There was a time when America had honest money. Both the Gold Standard and the Bretton Woods agreement required nations to settle their debts in real money --- number 79 (pls check) on the periodic table -- which none of them could create at will. Even in its late, corrupted version, under the Bretton Woods agreement, international accounts could still be settled in gold. If a country bought more from abroad than it sold, it could be forced to make good the difference in metal. America might have the dollar. Germany might have the mark. But the world's money was gold.

Then began a remarkable chapter in the history of monetary chicanery. The Nixon Administration 'closed the gold window,' at the Fed, meaning that foreign nations could no longer turn in their excess paper dollars in exchange for gold. The Dollar Standard was begun. With no access to gold, nations settled their international trade and currency imbalances in dollars...and built up dollar reserves, in place of gold reserves, for that purpose.

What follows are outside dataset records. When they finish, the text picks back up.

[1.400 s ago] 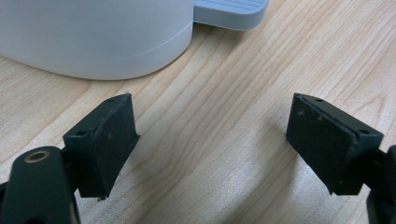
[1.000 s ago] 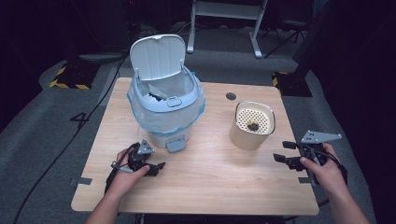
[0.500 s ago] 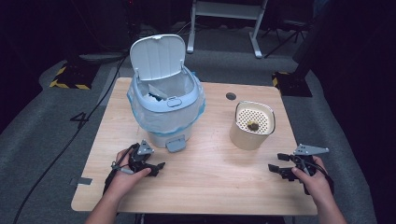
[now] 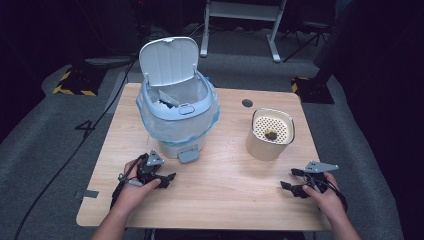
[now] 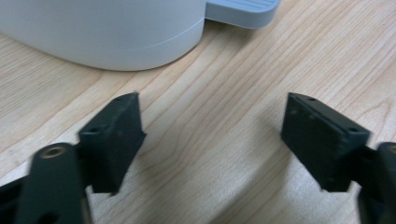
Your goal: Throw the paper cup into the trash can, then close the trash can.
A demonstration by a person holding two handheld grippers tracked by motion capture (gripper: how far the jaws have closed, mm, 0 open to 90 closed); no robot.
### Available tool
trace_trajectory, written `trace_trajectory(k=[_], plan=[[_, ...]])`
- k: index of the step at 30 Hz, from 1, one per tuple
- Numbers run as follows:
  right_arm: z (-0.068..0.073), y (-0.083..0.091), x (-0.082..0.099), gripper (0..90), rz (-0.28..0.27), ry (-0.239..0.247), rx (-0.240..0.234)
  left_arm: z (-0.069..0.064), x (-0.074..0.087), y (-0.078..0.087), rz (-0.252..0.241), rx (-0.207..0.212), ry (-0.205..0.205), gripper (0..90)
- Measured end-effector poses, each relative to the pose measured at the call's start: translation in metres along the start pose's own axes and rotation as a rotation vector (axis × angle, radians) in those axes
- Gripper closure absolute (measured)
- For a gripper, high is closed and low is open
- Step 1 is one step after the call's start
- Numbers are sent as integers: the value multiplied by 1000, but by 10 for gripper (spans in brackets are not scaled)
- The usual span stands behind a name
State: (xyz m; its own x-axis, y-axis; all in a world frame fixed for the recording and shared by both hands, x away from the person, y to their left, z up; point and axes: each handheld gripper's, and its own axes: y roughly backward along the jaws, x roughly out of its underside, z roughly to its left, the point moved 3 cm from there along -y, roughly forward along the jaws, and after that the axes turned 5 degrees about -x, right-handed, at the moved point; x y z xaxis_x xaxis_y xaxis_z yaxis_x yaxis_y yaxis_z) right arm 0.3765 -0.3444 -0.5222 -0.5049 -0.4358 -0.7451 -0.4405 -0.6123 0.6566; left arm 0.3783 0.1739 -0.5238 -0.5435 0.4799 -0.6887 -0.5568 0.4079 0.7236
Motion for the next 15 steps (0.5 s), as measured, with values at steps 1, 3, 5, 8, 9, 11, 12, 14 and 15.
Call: trace_trajectory(k=[1,3,5,8,9,11,12,14,15], plan=[[0,-1,0,217,-7,12,15,0,0,1,-1,-2,5,259],[2,-3,0,187,13,56,45,2,1,3,5,-2,12,257],[1,-4,-1,167,17,44,49,2,1,6,2,0,10,258],[1,-4,-1,167,17,44,49,2,0,11,-5,4,3,261],[1,-4,0,167,17,44,49,3,-2,17,-25,18,15,261],[1,-4,0,167,16,44,49,5,-5,26,-63,42,46,259],[1,-4,0,167,17,44,49,5,-5,26,-63,42,46,259],[1,-4,0,167,17,44,49,12,-11,43,-120,65,96,258],[1,-4,0,167,17,44,49,16,-13,49,-136,66,100,256]])
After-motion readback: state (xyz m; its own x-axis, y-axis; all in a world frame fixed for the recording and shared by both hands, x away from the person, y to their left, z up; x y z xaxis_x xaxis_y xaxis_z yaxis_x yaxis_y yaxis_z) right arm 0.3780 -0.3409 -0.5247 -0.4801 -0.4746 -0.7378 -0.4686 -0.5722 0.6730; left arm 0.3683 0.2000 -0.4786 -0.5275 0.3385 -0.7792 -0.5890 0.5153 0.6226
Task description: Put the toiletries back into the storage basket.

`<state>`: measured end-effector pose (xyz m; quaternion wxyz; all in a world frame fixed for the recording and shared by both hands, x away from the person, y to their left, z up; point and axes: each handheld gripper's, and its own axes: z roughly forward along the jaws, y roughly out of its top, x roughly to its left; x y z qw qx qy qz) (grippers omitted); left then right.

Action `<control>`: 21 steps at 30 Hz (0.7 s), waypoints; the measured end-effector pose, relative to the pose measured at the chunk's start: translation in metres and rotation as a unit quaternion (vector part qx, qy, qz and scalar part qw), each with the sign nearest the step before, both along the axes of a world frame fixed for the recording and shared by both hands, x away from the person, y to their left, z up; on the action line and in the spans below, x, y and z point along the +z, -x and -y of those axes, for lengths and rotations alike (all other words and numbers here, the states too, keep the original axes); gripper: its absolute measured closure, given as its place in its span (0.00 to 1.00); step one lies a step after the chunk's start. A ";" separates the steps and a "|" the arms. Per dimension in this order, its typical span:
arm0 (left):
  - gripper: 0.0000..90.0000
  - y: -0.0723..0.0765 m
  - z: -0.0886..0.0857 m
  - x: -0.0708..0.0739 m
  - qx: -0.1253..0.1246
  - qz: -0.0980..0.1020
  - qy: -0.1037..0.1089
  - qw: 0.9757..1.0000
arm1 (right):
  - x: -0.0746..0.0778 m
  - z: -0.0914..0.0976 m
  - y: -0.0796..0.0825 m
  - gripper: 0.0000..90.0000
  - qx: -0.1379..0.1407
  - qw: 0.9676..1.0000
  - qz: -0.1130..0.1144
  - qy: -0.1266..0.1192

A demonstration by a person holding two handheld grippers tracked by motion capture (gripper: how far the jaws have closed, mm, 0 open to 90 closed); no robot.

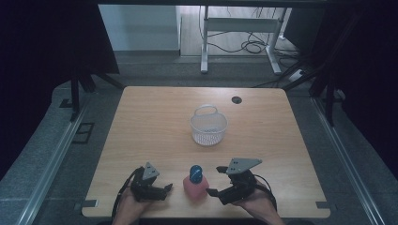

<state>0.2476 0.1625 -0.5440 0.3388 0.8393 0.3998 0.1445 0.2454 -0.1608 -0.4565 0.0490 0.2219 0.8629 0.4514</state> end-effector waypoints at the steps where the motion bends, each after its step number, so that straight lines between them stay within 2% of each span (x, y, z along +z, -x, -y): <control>1: 0.12 0.000 0.000 0.000 0.000 0.000 0.000 1.000 | 0.000 0.000 0.000 0.20 0.000 1.000 0.000 0.000; 12: 0.12 0.000 0.000 0.000 -0.001 -0.001 -0.001 1.000 | 0.011 -0.023 -0.006 0.35 0.027 1.000 0.004 -0.002; 21: 0.12 0.000 0.000 0.000 -0.001 -0.001 -0.001 1.000 | 0.012 -0.033 -0.009 0.43 0.038 0.999 0.003 -0.004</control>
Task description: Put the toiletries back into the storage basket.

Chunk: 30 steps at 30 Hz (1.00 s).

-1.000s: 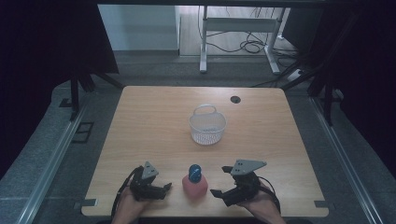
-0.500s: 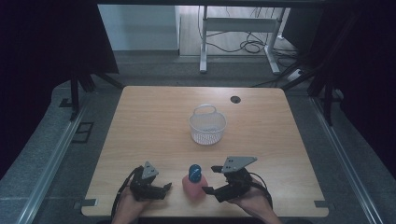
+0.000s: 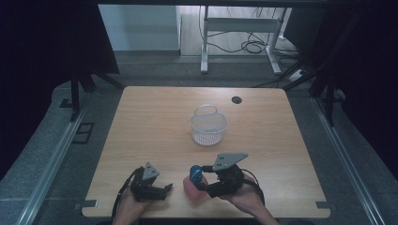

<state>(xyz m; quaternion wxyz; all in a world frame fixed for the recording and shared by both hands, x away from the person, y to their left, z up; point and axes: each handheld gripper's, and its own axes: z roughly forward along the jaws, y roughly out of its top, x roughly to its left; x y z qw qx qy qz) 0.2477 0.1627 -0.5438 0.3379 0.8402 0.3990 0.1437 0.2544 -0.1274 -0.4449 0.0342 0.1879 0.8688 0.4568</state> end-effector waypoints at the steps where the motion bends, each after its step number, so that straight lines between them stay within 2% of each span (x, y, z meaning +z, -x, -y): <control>1: 0.12 0.000 0.000 0.000 0.000 0.000 0.000 1.000 | 0.000 -0.001 0.000 0.44 0.001 1.000 0.000 0.000; 12: 0.12 0.000 0.000 0.000 0.000 0.000 0.000 1.000 | 0.000 -0.012 -0.005 0.53 0.012 1.000 0.001 -0.005; 17: 0.12 0.000 0.000 0.000 0.002 0.000 0.003 1.000 | 0.001 -0.015 -0.004 0.58 0.009 1.000 0.016 0.001; 22: 0.12 0.000 0.000 0.000 0.002 0.000 0.003 1.000 | 0.003 -0.014 -0.004 0.59 0.007 1.000 0.022 0.008; 27: 0.12 0.000 0.000 0.000 0.002 0.000 0.003 1.000 | 0.008 -0.010 -0.006 0.59 0.006 1.000 0.011 0.004; 30: 0.12 0.000 0.000 0.000 0.002 0.000 0.003 1.000 | 0.012 -0.008 -0.007 0.59 0.007 1.000 0.012 0.004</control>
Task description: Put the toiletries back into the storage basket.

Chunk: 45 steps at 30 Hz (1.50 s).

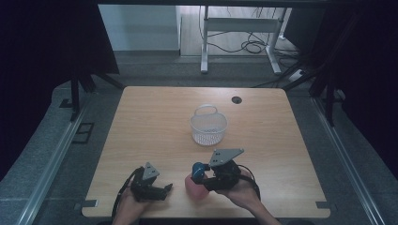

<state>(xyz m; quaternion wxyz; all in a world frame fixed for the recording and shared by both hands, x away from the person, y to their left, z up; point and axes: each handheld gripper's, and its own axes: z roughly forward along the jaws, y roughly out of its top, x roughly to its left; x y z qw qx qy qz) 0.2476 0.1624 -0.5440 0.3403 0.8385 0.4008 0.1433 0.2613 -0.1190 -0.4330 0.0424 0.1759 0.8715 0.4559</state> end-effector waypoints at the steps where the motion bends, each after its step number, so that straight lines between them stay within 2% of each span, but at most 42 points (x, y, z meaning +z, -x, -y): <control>1: 0.12 0.000 0.000 0.000 0.000 0.000 0.000 1.000 | 0.001 0.000 0.000 0.59 0.000 1.000 0.001 0.000; 20: 0.12 0.000 0.000 0.000 0.000 0.000 -0.001 1.000 | 0.022 0.008 -0.014 0.59 -0.009 1.000 0.002 0.001; 27: 0.12 0.000 0.000 0.000 0.000 0.000 -0.001 1.000 | 0.028 0.014 -0.023 0.59 -0.021 1.000 0.003 0.001; 45: 0.12 0.000 0.000 0.000 0.000 0.000 -0.002 1.000 | 0.054 0.021 -0.042 0.59 -0.039 0.999 0.012 -0.004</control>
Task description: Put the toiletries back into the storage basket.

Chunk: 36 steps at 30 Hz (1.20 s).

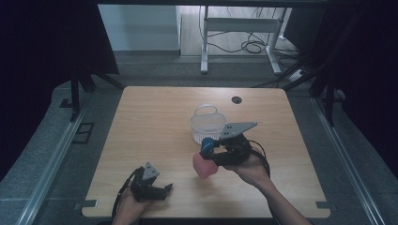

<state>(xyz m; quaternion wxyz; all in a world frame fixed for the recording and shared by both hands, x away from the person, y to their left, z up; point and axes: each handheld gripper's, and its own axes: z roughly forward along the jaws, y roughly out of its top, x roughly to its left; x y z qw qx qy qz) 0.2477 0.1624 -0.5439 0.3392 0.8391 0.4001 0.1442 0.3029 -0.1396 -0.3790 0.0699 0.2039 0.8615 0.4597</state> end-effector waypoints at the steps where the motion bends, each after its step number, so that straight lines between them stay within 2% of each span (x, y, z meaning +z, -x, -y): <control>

During the 20 years of the Bretton Woods agreement -- 1949 to 1969 -- total international reserves -- money held in central banks to settle accounts and protect the currency -- went up only 55%. Since then, the increase has exceeded 2000%, most of it coming since Alan Greenspan took over the Fed in 1987.

The Fed did not merely increase the supply of dollars in the U.S. -- it increased the entire world's money supply, which set the wheels of international commerce turning. So fast did they turn that a pile-up on the highway of the globalized economy was almost inevitable.

Richard Duncan explains:

"This explosion of reserve assets has been one of the most significant economic events of the last 50 years. Today, Asian central banks hold approximately $1.5 trillion in US dollar- denominated reserve assets. Most of the world's international reserves come into existence as a result of the United States current account deficit. That deficit is now $1 million a minute. Last year, it amounted to $503 billion or roughly 2% of global GDP. The combined international reserves of the countries with a current account surplus increase by more or less the same amount as the US current account deficit each year. So central bankers must worry not only about their existing stockpile of dollar reserves, but also about the flow of new US dollar reserves they will continue to accumulate each year so long as their countries continue to achieve a surplus on their overall balance of payments."

Since the breakdown of Bretton Woods, the U.S. has been able to do something that other nations could only dream of; it could settle its debts in 'money' that it could create, as Fed governor Ben Bernanke recently explained, at near zero cost. The rest of the world could sell as much as they wanted to the U.S. -- on credit, which Americans could by creating more dollars.

What a marvelous system this was! And not just for Americans. In fact, while they appeared to be its greatest beneficiaries -- for weren't they getting something for nothing? -- they were actually its biggest victims.